• _RECORDED DATA_
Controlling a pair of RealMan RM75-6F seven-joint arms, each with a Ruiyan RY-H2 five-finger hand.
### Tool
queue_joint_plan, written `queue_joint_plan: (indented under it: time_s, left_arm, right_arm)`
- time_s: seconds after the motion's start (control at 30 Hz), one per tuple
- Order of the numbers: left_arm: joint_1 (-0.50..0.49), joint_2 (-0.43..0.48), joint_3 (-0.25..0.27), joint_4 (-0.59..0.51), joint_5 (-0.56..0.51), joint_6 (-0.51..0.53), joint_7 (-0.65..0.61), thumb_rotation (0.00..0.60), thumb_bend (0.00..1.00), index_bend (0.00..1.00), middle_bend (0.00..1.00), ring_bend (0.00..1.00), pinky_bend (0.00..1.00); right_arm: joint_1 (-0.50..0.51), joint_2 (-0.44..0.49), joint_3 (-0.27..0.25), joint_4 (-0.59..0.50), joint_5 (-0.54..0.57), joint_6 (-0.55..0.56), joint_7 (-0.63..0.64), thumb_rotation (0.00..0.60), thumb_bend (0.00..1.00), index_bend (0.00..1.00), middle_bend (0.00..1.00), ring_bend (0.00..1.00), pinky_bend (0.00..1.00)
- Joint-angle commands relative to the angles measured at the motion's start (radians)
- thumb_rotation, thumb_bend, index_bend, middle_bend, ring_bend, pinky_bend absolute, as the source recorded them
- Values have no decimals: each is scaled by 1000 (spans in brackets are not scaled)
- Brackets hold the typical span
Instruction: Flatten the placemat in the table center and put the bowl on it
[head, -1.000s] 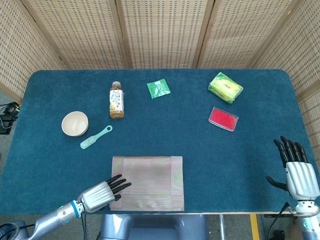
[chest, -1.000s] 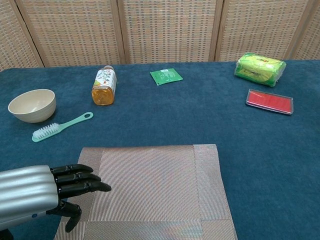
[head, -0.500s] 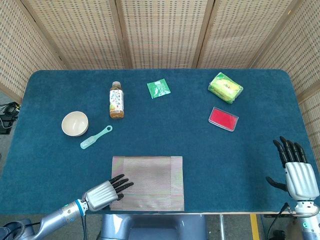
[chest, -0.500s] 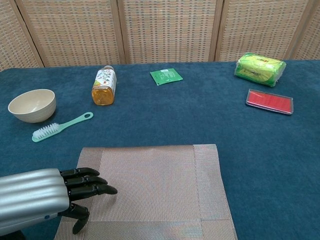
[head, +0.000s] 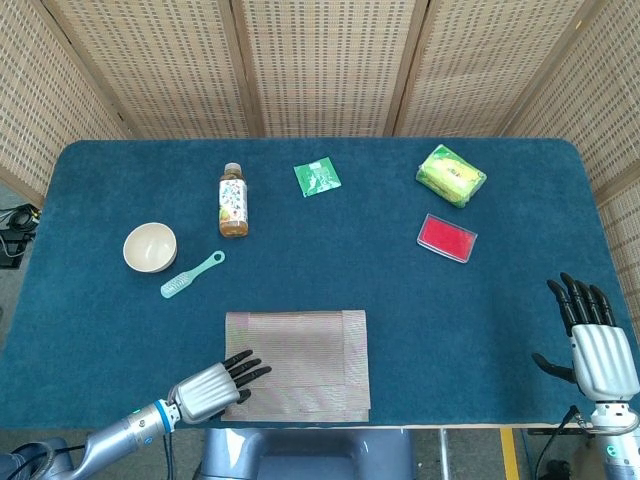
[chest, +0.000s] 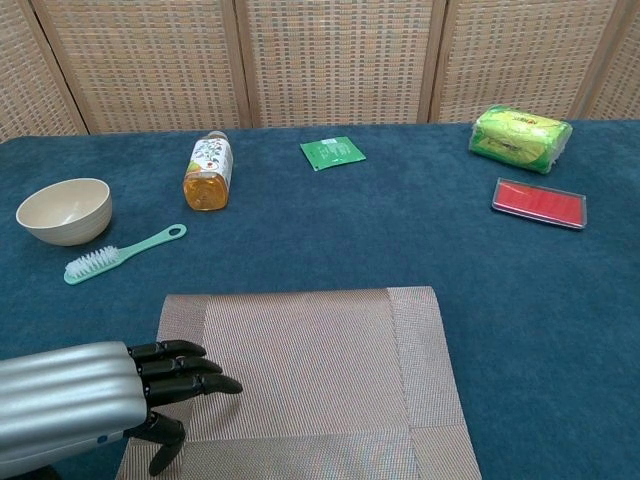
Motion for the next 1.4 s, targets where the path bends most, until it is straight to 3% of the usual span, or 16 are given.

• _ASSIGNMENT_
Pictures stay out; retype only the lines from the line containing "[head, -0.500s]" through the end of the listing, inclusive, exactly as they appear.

• _OUTPUT OF THE TASK_
[head, -0.500s] 
[chest, -0.500s] 
[head, +0.000s] 
[chest, +0.000s] 
Motion for the next 1.4 s, targets where the path bends most, until it is straight to 3% of the usual span, or 16 are given.

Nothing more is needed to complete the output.